The legend of Mike “Dream” Francisco was repainted al fresco at this past Saturday’s Dream Day. An afternoon-long celebration of the aerosol arts and cultural hip-hop, the event was a heartwarming tribute to the TDK Crew member and graffiti-writing pioneer, an inspirational figure and community mainstay, tragically murdered in 2000. This year’s event marked 15 years since Dream passed, yet his memory—and legacy—seem stronger than ever. Not only was this the 5th annual Dream Day, but also the second straight year at its current location, the Greenpeace Yard on 7th St. in West Oakland. The continuity was a nice touch; several of last year’s Dream tributes, including a huge central wall, remained up, while newer pieces were worked on throughout the day.
Dream Day has become a much-anticipated event for Oakland’s cultural hip-hop community, and one which cements the important role aerosol writing plays in it. It’s a day where graf veterans and newbies alike mingle and paint openly during the daytime—a cultural, sometimes-illegal, practice usually held under cover of nightfall in clandestine locations. It’s also somewhat of a High Holy Day for the still-active TDK members, with near-religious significance. And it’s a day where OG rappers, DJs and breakers perform live and maintain their community standing, transmitting authenticity to a new generation, most of whom were drawing with crayons in preschool when Dream and his peers were putting Oakland on the aerosol art map.
The unquestioned highlight of the afternoon was an emotional appearance by Saafir, the legendary rapper and Hobo Junction member who’s been confined to a wheelchair for the last few years due to health reasons.

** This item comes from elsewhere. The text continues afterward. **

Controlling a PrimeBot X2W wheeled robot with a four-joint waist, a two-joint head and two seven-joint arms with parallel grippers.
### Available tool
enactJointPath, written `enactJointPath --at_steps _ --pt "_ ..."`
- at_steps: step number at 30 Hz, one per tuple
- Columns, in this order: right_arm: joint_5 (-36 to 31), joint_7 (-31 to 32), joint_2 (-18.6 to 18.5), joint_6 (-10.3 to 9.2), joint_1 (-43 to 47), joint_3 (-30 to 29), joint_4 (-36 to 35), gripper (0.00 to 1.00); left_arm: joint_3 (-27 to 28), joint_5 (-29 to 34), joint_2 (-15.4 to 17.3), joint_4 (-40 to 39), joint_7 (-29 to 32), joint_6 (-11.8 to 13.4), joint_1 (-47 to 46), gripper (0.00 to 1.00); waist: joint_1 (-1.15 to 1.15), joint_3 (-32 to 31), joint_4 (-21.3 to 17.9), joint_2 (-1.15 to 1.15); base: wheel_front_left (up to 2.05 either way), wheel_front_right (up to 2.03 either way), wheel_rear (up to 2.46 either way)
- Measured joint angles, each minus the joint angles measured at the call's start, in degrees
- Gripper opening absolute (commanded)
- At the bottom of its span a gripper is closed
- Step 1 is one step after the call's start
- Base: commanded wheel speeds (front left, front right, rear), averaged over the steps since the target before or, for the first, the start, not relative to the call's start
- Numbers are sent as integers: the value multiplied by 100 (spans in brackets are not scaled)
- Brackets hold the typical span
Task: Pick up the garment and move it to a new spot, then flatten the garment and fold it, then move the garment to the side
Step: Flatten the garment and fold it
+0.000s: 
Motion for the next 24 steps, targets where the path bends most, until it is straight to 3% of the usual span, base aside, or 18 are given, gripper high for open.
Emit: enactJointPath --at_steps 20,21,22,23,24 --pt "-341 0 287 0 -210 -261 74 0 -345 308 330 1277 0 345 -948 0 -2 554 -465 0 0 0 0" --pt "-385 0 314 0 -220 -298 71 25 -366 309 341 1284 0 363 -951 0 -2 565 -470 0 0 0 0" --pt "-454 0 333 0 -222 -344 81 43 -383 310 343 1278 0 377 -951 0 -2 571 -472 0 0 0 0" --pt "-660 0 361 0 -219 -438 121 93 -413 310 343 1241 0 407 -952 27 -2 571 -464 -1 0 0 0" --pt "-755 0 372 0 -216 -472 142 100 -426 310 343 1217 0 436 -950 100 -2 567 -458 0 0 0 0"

Saafir was originally scheduled to perform, but alas, his health didn’t permit that. Still, he snuck away from the clinic he’s undergoing treatment (for spinal cancer) for a few precious moments to address the crowd. Afterwards, he was swarmed by well-wishers and posed for a pic with Dream’s son Akil.
Besides viewing a yard full of Dream-themed murals and murals-in-progress, late-arriving attendees were treated to an amazing set by DJ Apollo (TripleThreat/Invisible Skratch Picklz), who threw down hip-hop and breakbeat classic after classic, in turn inspiring veteran Pinoy hip-hop crew Knuckle Neck Tribe (KNT) and other b-boys and b-girls, to pop, lock, strut, show off footwork, and bust headspins and freezes. When you’re watching guys in their 30s and 40s breakdance, you know it’s a good afternoon. More than one person remarked that the spectacle made them think they were in the Bronx, circa 1984 – a good look for Oakland in 2015.

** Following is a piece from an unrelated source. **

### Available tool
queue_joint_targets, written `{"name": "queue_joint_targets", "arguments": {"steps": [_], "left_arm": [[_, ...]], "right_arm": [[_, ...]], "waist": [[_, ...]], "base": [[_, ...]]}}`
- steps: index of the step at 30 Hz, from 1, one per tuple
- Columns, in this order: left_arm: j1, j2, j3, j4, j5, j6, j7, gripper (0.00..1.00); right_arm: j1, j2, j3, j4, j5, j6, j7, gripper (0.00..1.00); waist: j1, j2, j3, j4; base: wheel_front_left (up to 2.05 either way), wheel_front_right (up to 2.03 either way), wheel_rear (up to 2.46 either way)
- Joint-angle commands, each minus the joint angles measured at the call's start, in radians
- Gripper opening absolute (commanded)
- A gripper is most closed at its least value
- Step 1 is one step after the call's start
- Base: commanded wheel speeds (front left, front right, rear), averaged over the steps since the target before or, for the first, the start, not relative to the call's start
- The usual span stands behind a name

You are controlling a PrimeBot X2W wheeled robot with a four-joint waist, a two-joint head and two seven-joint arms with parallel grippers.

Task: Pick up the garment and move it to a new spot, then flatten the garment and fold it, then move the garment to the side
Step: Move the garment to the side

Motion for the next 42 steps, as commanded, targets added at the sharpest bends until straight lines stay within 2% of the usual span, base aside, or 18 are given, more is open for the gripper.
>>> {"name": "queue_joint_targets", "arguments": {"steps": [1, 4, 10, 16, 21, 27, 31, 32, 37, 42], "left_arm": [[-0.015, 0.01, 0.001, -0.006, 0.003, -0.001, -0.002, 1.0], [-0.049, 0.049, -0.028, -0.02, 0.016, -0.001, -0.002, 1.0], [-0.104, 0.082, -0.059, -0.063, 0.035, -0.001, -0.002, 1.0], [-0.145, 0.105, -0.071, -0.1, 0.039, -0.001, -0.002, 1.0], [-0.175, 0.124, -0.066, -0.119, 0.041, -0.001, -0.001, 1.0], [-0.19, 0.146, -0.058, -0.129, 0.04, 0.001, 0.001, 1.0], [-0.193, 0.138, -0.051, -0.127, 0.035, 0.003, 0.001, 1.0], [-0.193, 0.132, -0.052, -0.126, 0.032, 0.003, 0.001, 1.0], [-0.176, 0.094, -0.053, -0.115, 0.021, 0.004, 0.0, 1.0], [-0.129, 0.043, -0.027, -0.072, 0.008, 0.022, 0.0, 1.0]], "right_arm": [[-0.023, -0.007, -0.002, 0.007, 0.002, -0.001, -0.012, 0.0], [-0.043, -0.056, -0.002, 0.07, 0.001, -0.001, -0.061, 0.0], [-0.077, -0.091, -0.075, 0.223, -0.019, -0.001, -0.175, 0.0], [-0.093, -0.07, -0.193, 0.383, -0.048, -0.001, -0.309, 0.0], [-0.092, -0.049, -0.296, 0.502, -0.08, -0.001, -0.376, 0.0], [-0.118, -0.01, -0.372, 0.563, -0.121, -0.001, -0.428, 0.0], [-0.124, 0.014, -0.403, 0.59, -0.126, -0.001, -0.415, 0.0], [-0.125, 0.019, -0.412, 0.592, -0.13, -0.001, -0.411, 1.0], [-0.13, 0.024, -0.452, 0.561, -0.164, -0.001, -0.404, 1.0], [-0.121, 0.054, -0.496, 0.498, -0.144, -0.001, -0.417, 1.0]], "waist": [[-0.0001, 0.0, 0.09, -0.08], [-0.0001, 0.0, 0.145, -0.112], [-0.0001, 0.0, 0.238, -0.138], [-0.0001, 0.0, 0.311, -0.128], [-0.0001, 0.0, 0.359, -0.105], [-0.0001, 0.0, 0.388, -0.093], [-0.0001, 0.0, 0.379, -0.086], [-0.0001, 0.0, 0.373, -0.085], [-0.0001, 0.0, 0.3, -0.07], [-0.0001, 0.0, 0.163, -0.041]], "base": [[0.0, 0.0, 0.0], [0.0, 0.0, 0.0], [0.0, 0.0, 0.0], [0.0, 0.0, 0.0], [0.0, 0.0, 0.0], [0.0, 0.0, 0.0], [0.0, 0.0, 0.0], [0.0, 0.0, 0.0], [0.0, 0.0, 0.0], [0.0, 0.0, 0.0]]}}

Other highlights were provided by Nump and Equipto, two veteran Bay Area emcees who had nothing but love for Dream. Nump dedicated a song, “Be Like Mike,” to Dream, performed his hyphy-era classic “I Got Grapes,” and said “yadadamean” frequently, to the crowd’s delight. He also brought out special guests J-Boog and Mac Mall during his set, who performed their hits “Let’s Do It Again” and “Sic Wit Tis,” respectively. Equipto, meanwhile, came to spit bars. The original Bored Stiff member showed why his lyrical rep has remained strong among the region’s indie rap scene for two decades. Zion-I’s Zumbi Zoom also rocked the mic, with a rendition of the now-classic “Don’t Lose Your Head.” Also spotted in the crowd: The Grouch (Living Legends/G&E), Pep Love (Hieroglyphics), and DJ Platurn (45 Sessions/Oakland Faders).
The maturation of the Bay’s hip-hop and aerosol scene was evident from the fact that many attendees brought their kids. Still, there was plenty of adult fun to be had, including a beverage stand which served up cold brews and sangria. Other nourishment was provided by lumpia and chicken from the Lucky Three Seven Filipino food truck.

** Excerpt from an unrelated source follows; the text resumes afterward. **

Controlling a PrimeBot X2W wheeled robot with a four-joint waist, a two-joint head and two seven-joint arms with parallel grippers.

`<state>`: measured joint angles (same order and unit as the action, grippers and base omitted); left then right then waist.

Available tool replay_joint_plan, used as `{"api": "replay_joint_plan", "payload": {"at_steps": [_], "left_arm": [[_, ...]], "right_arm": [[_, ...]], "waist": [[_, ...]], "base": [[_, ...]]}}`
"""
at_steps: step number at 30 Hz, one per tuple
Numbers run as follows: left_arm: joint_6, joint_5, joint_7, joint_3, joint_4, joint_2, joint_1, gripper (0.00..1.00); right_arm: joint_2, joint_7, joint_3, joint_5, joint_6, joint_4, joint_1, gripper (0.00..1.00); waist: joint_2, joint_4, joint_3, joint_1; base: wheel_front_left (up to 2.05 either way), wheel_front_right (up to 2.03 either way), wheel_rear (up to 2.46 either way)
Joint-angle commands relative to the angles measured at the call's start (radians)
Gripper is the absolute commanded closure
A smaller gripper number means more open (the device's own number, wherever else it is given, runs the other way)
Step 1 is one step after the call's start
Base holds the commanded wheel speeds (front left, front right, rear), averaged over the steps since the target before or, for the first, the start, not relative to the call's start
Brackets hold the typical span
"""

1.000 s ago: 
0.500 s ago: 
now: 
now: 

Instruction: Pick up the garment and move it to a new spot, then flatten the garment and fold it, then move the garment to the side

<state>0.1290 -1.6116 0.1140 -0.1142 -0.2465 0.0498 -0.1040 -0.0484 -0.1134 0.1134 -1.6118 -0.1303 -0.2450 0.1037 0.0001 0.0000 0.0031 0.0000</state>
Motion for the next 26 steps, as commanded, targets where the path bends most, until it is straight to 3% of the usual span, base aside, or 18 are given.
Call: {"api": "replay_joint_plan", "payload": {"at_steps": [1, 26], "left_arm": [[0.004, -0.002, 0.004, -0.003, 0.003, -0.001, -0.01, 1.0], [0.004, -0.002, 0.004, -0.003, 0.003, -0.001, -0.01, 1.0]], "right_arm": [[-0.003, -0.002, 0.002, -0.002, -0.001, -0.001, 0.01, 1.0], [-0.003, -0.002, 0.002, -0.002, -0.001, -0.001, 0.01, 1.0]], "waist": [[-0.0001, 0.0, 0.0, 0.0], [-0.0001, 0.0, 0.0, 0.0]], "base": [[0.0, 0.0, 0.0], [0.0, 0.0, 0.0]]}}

Along with Hiero Day, Dream Day has become one of the most reverential days of the year for Oakland’s hip-hop community. Its significance was apparent even to those who have no personal memories of Dream, a stellar artist and style master who was an even better person in real life. The cultural ritual of honoring the ancestors who walked before us is a longstanding one, but one which happens too-infrequently in hip-hop. But to see Akil—who was only a baby when the first benefit event honoring Dream was thrown in San Francisco some fourteen years ago—grow into a tall young man, strapping with pride and confidence, not only portends hope for the next generation, but validates the efforts of event organizer Marty “Willie Maze” Aranaydo and the TDK Crew. They’ve taken up Dream’s name like a patron saint of authentic hip-hop, which of course he is. All these years, they’ve nurtured his legacy, refusing to let it fade. In the process, they’ve kept the cultural heart of Oakland hip-hop beating.